TUESDAY 17 NOVEMBER 1998

MS MARIA ELENA HURTADO, MS JAYANTI DURAI AND MS JILL JOHNSTONE

Mr Laxton

  40. Consumers International have quite a reputation for showing a great deal of interest in the pharmaceutical business, for example. In that particular area would your judgment be particularly interested in the investment aspect of it or perhaps the marketing side of it? Whereas I would go along with the view that some of the marketing processes of some companies are, to say the least, a little bit dubious, where would you see yourself standing on that one? Which direction are you coming from, the investment side or which one?
  (Ms Hurtado) Of course, there is certainly a need for investment. However, I would say one thing. In the developing world, investment in research and the development of drugs—malaria, in particular, which affects only those countries—are not being developed because of economic factors so, therefore, you would need investment. But, on the other hand, as we have been saying, you would need to balance it out with the responsibility of companies to make sure that the safety of the products, information provided to consumers, the way they market it and so on, is for the benefit of people.

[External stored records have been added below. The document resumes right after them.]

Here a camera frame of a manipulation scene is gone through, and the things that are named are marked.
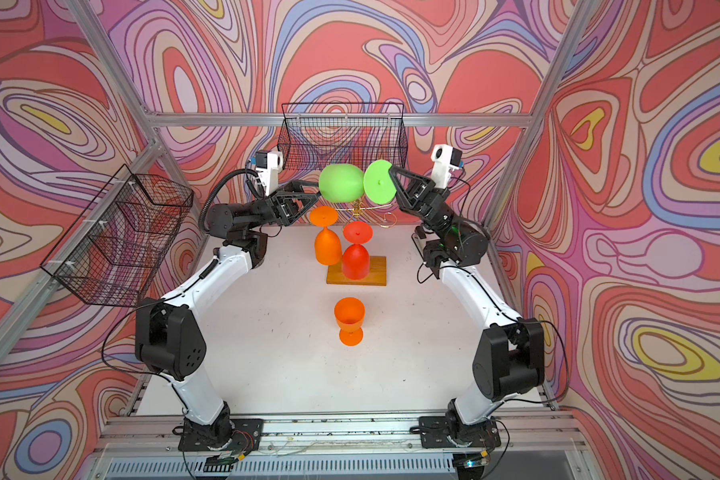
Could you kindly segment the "green wine glass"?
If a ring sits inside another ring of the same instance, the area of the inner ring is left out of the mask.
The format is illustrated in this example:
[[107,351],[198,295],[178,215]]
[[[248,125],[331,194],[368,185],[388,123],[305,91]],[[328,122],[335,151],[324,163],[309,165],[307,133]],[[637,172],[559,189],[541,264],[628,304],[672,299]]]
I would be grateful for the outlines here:
[[318,188],[322,197],[331,203],[351,203],[366,196],[376,205],[393,200],[396,187],[390,176],[392,164],[379,159],[365,171],[351,164],[326,166],[319,175]]

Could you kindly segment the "red wine glass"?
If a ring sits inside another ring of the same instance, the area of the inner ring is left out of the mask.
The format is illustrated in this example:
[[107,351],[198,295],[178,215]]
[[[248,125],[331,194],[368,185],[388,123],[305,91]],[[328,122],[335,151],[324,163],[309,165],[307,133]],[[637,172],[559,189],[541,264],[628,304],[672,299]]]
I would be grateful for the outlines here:
[[342,256],[343,275],[350,280],[362,280],[370,271],[370,255],[365,244],[372,239],[373,230],[365,222],[354,221],[344,228],[343,235],[349,242]]

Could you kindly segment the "orange wine glass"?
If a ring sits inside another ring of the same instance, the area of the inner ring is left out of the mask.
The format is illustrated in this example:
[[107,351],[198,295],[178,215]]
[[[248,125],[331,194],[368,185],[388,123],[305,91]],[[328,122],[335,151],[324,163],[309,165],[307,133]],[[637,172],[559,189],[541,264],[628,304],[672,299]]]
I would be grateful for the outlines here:
[[339,340],[345,346],[356,346],[363,340],[365,306],[354,297],[339,300],[334,307],[334,317],[340,329]]
[[310,213],[309,219],[314,226],[320,228],[314,241],[316,260],[325,266],[338,264],[342,259],[341,241],[330,229],[338,220],[338,212],[332,207],[321,206]]

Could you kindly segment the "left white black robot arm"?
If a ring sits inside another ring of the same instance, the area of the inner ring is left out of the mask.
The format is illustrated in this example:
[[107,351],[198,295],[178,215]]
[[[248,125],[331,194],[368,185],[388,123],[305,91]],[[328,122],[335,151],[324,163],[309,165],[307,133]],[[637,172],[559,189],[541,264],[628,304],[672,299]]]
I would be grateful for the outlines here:
[[184,407],[181,451],[229,450],[239,432],[203,365],[207,344],[200,320],[236,281],[262,264],[269,240],[262,227],[294,224],[320,197],[316,182],[293,180],[247,203],[207,199],[199,225],[221,239],[221,246],[179,287],[137,308],[135,356],[150,373],[167,378]]

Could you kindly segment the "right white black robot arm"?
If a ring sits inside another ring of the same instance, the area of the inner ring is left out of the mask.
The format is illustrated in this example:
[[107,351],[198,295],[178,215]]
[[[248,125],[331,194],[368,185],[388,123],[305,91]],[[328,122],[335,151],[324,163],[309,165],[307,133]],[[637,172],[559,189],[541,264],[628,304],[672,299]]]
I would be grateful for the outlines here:
[[466,443],[478,428],[489,428],[500,406],[543,383],[544,329],[510,307],[479,274],[476,266],[487,253],[488,234],[453,211],[448,188],[396,166],[388,176],[399,209],[421,221],[412,238],[423,265],[461,302],[480,334],[473,381],[445,414],[450,437]]

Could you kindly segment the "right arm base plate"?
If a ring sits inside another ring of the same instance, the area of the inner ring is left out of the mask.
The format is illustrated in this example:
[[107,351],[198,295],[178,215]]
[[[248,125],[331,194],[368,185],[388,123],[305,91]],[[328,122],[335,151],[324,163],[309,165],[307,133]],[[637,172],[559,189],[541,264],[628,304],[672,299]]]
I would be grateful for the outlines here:
[[452,415],[421,416],[409,429],[425,449],[480,448],[488,452],[502,445],[494,421],[464,425]]

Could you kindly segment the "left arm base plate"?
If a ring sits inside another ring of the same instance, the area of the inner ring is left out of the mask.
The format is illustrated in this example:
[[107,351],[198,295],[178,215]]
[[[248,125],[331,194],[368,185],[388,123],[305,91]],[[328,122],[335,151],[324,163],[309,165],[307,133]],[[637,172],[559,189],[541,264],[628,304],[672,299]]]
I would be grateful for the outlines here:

  41. Perhaps a notable one that is around is the issue of marketing baby milk, etcetera, into the third world.
  (Ms Hurtado) The issue is about the promotion of baby milk substitutes to nursing mothers in hospitals, which then dissuade them from breast feeding their babies. In fact, Consumers International was at the centre of the proposals which led to this International Code on Breast Milk Substitutes. Obviously we support the code. We think that companies should not use their power to press their products in a situation, which will be very unhelpful for the baby basically. We work with a partner organisation, which has been monitoring the observance of this code. I am sad to say that many of the companies are not really observing the code and they have really fought tooth and nail very strongly against it. If you are interested in more information on that, we could provide it to you.

  42. That would be useful. May I lead you back to an issue about ten minutes ago or thereabouts, which we started to touch upon. This was the issue of the Ethyl Corporation of Canada and the discussion there. There is a view that if the MAI were to be signed and agreed to, that this could be in conflict with the normal regulatory practices of governments. Can you describe to us some aspect of regulation or British law that could be caught perhaps by the MAI and be deemed, in their view, as being expropriation or something of that nature? Is there an example because the Ethyl Corporation issue of Canada is a little bit hazy. There are another couple of cases around as well that equally are still in the process of being pursued, are there not, but have not come to a conclusion yet. Can you think of any examples?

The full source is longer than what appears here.